The principle of coupling and uncoupling:
This principle is a sub principle of the above. It describes how movements are always combinations of partial movements, and that we perform particular movements through tying together specific partial movements. It's equally important to be able to separate movements from one another as it is to be able to combine them. In our everyday lives, we use movement patterns which we have practices thousands of times, which are automatically called upon and performed without cognitive effort. Someone calls out behind you, and you turn around. You likely won't think about how you turn around; you'll instead just do it. You'll probably use a pattern which you have already used thousands of times, and most likely it'll be the same or one of very few patterns. We thus repeatedly perform the same movements in our everyday lives. If we slow things down, however, we notice that there are other possibilities in terms of how we turn around and look backwards. We can rotate the chest and move the eyes in the direction, while keeping the vertebrae of the neck still, like someone who is paralyzed in the neck would. Or we could bend forwards and look through our legs backwards. There are countless possibilities, big and small variations, of how we can look backwards. Connecting the right parts creates efficient movement.
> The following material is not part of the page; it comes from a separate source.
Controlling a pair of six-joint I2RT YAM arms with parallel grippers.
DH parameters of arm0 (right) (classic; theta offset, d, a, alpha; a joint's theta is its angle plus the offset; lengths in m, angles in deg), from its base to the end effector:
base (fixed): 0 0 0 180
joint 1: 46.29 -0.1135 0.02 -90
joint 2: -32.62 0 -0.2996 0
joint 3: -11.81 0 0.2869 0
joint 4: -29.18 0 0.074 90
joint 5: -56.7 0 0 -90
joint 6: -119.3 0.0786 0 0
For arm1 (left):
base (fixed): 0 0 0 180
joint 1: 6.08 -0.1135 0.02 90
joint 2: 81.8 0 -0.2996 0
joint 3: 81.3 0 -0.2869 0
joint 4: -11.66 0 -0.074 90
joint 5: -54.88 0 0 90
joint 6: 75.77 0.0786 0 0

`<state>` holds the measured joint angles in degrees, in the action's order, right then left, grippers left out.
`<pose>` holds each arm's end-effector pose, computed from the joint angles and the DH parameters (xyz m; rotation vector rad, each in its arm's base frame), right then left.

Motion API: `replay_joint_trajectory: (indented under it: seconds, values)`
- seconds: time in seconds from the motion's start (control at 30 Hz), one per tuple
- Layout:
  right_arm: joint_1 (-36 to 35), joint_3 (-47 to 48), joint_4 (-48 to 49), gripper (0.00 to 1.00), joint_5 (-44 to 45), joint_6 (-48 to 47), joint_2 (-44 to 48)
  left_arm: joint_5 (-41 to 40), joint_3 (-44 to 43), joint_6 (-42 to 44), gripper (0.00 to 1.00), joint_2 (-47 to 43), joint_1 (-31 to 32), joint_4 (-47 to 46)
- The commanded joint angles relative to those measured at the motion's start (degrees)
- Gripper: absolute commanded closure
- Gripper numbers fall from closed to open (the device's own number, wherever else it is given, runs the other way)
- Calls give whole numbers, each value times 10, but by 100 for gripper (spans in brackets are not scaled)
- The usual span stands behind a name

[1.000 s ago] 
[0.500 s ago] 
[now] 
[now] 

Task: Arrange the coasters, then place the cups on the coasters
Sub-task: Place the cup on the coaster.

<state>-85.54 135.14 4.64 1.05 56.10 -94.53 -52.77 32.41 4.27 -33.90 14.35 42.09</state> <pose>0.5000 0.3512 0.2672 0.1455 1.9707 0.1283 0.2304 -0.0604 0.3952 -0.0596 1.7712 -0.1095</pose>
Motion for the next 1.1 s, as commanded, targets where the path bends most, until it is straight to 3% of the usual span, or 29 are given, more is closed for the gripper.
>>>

Throwing is an excellent example of what adequately balanced partial movements can create: an accurate and long throw. Those who don't move through the entire body and time the parts correctly will not be able to throw far.
When we learn new movements, we always create new connections, new interactions. If we are good at separating partial movements from one another and creating new connections, we can learn new moves without great effort. Precisely therefore it's important to us to make clear decisions in our training, while these decisions provide us with great freedom of movement. We can thus learn new moves more comfortable, and we have a higher movement repertoire. Making clear decisions is further essential when it comes to preventing injuries or changing or eliminating patterns that cause us pain.
Principle: movement is an interaction. Those who can create many different interactions and make clear decisions gain freedom of movement.
Sub principle: if the interaction is timed well, we move efficiently.